Unsettling is also the word I’d use for the arrival of another
character, whose identity I won’t spoil, but who is one of my favourites
in the Marvel pantheon. However, when the character is brought to life
and embodied, instead of having the imposing, somber but cool appearance
in the comics, the actor under the all-over body makeup and costume
looks and sounds disconcertingly like The Great Gazoo from the
Flintstones cartoon.
The
good stuff, and there’s a bunch: For all that I mentioned the cameos,
they are fun until they pile up. I won’t spoil, but there was such an
obvious character that should have been seen, one felt a little like
Pavlov’s dog waiting for the moment to come and it doesn’t. The
presence of Don Cheadle in anything just makes things better, so it goes
with his appearance at The Avengers’ party and his inability to impress
his colleagues with his own stories as War Machine, which knock the
socks off mortal men. Thor’s freaking hilarious this time around, full
of Asgardian mirth and hubris. His reaction to his teammates’
increasingly serious attempts to lift Mjolnir, the hammer destined only
for Thor’s hand, are a hoot. And to be a girl-type for a second; the
moments when Chris Hemsworth and Chris Evans – still owning all as
Captain America – are side by side in the same frame should come with a
warning.
The
battle between a Hulk driven mad by Wanda’s mental suggestion and Iron
Man in a squat, but mighty mecha suit is fierce and furious, and once
again the Hulk is really scary. Screaming with rage, destroying
everything in his path in the African nation of Wakanda (foreshadowing,
here we come) and nothing even the most brilliant man in the world
can think of will stop him.
The
big car chase after Ultron in Korea is CGI-tastic, but still fun.
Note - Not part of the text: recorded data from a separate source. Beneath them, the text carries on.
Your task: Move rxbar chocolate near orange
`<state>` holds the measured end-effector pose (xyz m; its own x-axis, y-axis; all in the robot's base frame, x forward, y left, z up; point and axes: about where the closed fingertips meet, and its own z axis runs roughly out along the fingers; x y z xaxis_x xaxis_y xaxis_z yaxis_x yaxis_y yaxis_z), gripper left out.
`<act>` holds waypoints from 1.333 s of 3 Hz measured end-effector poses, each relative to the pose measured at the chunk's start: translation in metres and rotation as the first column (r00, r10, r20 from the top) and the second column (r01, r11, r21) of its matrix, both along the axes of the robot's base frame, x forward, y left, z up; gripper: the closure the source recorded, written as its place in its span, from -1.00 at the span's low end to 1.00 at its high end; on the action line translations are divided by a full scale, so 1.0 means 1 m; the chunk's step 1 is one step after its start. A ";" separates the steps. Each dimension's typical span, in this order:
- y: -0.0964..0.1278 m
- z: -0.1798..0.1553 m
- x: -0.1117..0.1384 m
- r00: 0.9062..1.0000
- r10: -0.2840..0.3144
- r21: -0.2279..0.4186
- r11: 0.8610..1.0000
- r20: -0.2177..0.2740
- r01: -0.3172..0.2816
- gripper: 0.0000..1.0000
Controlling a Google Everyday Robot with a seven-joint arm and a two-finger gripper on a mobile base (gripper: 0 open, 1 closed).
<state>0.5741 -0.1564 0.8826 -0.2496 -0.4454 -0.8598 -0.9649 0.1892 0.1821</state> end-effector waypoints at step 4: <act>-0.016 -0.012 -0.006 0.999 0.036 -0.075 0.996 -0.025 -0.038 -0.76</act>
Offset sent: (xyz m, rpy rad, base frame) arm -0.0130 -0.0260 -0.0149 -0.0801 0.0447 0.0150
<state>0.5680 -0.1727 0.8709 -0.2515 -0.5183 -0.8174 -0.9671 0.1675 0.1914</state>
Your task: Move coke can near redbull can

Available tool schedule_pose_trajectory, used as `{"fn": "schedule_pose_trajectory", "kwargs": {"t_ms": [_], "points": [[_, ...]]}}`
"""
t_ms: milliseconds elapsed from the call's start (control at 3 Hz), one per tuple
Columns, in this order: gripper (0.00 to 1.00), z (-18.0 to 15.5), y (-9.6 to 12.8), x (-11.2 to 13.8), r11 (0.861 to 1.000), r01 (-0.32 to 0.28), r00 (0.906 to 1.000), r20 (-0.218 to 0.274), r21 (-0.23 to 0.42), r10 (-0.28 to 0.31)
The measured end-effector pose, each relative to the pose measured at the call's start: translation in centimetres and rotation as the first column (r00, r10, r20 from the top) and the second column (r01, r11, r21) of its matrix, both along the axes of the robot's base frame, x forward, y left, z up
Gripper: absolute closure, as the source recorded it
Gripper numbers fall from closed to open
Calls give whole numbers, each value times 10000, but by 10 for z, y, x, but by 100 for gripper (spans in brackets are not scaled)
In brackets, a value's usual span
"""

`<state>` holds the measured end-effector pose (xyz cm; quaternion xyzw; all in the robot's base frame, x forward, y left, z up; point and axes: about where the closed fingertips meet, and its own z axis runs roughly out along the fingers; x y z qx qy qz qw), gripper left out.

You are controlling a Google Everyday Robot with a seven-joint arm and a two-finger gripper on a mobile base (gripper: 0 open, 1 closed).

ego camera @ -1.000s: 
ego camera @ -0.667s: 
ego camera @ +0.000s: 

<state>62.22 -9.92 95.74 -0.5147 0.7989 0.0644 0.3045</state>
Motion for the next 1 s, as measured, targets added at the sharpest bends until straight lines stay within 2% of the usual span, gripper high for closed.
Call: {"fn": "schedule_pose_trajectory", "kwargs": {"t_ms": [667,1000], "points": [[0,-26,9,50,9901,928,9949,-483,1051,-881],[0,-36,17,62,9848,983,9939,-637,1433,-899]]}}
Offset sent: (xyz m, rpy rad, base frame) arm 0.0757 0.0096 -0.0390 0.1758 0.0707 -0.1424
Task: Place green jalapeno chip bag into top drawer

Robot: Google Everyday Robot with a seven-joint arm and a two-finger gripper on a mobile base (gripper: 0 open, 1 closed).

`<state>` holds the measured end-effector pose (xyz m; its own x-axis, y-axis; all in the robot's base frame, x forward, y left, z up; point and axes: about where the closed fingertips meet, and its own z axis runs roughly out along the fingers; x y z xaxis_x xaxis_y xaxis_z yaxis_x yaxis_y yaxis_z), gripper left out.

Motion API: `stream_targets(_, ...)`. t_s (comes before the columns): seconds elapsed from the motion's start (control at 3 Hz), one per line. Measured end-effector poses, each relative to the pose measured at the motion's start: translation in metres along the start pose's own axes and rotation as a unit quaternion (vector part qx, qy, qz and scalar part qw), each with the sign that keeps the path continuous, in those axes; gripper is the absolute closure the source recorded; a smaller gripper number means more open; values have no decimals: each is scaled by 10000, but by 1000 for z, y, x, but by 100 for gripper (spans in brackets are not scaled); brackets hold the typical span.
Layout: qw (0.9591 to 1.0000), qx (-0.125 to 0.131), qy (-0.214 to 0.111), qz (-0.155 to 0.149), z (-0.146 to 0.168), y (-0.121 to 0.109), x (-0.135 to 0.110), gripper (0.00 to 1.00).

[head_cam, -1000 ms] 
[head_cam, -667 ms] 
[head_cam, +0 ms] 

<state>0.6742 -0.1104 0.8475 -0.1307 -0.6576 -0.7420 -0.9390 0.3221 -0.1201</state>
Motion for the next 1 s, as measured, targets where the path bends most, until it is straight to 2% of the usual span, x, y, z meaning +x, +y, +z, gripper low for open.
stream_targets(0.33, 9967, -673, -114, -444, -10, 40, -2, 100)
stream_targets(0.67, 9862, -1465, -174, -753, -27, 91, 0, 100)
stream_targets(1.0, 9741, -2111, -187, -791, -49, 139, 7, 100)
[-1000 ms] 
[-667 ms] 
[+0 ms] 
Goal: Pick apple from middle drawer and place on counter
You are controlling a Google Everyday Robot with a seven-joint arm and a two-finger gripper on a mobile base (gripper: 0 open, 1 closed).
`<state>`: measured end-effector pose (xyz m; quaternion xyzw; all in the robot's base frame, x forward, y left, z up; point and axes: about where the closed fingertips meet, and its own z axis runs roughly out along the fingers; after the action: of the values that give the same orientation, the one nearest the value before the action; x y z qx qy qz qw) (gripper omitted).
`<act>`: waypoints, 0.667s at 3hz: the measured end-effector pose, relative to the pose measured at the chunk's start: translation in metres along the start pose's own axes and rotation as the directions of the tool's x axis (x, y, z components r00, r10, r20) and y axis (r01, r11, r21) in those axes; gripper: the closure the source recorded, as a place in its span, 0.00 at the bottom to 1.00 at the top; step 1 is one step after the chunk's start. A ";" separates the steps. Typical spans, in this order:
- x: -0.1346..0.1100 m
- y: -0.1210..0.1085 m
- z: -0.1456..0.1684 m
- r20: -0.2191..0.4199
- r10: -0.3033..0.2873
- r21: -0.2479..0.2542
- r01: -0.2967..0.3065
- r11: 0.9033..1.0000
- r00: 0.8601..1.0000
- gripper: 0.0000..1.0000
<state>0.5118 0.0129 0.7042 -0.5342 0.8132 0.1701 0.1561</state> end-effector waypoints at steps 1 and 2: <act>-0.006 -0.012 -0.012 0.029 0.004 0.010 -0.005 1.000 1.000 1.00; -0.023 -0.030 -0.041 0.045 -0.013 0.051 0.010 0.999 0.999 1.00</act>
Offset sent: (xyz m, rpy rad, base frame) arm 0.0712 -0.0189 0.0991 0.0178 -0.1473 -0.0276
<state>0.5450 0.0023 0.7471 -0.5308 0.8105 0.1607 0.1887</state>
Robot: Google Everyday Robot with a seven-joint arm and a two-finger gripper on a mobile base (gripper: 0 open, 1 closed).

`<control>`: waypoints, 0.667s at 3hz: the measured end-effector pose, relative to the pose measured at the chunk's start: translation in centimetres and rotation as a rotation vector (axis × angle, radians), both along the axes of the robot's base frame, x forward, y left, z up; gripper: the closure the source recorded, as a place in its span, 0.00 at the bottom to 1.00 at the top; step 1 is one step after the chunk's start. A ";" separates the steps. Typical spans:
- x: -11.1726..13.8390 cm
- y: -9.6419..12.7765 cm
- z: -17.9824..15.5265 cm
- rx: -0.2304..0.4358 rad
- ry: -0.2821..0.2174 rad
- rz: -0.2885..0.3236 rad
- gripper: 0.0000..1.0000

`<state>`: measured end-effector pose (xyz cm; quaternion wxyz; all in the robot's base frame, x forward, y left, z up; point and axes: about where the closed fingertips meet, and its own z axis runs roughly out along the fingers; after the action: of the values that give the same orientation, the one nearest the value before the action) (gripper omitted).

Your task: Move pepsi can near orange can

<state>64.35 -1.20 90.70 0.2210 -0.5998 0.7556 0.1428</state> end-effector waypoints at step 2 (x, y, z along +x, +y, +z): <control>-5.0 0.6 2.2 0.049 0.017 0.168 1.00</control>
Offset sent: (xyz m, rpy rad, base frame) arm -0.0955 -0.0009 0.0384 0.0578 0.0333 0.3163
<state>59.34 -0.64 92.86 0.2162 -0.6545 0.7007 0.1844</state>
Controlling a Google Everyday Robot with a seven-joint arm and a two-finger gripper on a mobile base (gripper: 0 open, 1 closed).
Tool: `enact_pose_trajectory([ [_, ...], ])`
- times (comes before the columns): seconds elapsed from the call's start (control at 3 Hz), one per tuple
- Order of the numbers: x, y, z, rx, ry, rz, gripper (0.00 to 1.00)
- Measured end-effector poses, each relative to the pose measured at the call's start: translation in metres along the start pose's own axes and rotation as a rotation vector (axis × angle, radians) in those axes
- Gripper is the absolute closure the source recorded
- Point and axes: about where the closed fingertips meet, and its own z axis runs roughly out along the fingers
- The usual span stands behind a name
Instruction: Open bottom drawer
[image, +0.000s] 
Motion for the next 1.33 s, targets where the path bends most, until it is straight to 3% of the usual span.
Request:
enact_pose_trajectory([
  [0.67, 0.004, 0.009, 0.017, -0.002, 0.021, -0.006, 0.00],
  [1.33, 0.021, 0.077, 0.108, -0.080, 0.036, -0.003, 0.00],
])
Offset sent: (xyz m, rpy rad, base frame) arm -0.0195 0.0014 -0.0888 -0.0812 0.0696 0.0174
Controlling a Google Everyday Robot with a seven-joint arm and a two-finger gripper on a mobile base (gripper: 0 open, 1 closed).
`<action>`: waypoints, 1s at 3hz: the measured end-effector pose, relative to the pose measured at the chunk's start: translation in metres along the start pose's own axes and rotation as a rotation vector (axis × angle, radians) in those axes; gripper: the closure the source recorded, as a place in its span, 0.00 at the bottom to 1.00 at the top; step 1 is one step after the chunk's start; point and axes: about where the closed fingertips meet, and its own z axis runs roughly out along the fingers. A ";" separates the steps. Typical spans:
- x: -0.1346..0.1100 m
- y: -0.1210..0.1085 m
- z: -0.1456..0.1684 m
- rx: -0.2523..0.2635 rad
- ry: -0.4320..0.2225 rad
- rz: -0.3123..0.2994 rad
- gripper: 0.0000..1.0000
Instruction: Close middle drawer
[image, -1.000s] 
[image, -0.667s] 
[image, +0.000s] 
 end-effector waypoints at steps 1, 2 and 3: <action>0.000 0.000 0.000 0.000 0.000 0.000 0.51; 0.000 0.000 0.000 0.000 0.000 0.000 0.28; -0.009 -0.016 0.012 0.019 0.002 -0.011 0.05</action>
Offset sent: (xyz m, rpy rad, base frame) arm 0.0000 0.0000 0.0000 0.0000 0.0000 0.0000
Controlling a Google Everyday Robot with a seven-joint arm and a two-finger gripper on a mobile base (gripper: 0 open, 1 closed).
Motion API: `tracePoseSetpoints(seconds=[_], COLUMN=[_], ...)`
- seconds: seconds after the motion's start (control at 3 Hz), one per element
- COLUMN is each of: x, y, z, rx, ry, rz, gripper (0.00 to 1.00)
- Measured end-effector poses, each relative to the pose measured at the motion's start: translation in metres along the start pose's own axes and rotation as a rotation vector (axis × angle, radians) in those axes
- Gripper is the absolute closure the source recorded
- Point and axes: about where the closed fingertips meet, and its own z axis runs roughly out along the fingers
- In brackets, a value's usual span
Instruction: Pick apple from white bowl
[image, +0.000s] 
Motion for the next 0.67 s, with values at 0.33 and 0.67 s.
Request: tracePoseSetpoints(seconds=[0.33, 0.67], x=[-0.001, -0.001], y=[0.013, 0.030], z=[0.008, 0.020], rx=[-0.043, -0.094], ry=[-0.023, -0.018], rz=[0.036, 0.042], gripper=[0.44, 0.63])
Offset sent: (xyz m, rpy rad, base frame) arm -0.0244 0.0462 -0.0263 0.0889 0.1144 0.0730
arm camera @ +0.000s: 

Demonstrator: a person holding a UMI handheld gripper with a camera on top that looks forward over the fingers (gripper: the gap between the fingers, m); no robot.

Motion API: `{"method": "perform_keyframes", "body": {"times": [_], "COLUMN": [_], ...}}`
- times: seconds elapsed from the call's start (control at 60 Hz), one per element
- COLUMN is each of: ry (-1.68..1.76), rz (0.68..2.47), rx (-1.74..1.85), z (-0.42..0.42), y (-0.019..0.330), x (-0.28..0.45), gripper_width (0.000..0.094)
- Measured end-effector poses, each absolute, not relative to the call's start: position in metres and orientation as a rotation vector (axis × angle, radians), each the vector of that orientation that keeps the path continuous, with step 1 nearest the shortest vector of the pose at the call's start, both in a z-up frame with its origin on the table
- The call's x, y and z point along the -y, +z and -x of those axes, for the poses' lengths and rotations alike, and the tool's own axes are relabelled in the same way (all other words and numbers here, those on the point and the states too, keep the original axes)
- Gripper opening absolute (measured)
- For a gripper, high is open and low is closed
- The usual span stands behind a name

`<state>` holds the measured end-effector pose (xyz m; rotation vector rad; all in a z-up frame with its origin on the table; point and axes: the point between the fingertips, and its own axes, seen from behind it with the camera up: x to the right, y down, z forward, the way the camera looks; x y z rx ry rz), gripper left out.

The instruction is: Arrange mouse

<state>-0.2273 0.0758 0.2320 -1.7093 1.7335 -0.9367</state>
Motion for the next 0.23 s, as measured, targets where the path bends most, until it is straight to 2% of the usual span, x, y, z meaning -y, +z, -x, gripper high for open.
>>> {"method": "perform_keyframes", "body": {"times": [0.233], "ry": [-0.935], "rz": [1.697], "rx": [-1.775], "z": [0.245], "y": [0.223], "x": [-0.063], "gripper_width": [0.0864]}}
There’s the great use of Seoul’s cinema-ready highways and bridges,
woefully absent in western films, and when the race takes to the air,
the bright landscape of the city frames the action excellently.
“The
Twins” are great, particularly Aaron Taylor-Johnson as Pietro, AKA
Quicksilver, whose cheeky confidence in speed over everything and
fetching silver hair make him a memorable addition. Elizabeth Olsen is
tremulous and fragile as Wanda, and one wonders why exactly Hydra didn’t
want them in the field, yet? The bond between the two is very sweet,
despite a somewhat hokey backstory. Pity some behind-the-scenes movie
company nonsense keeps the screenplay from referring to them properly as
“Mutants,” making us instead hear them called “Enhanced” over and over.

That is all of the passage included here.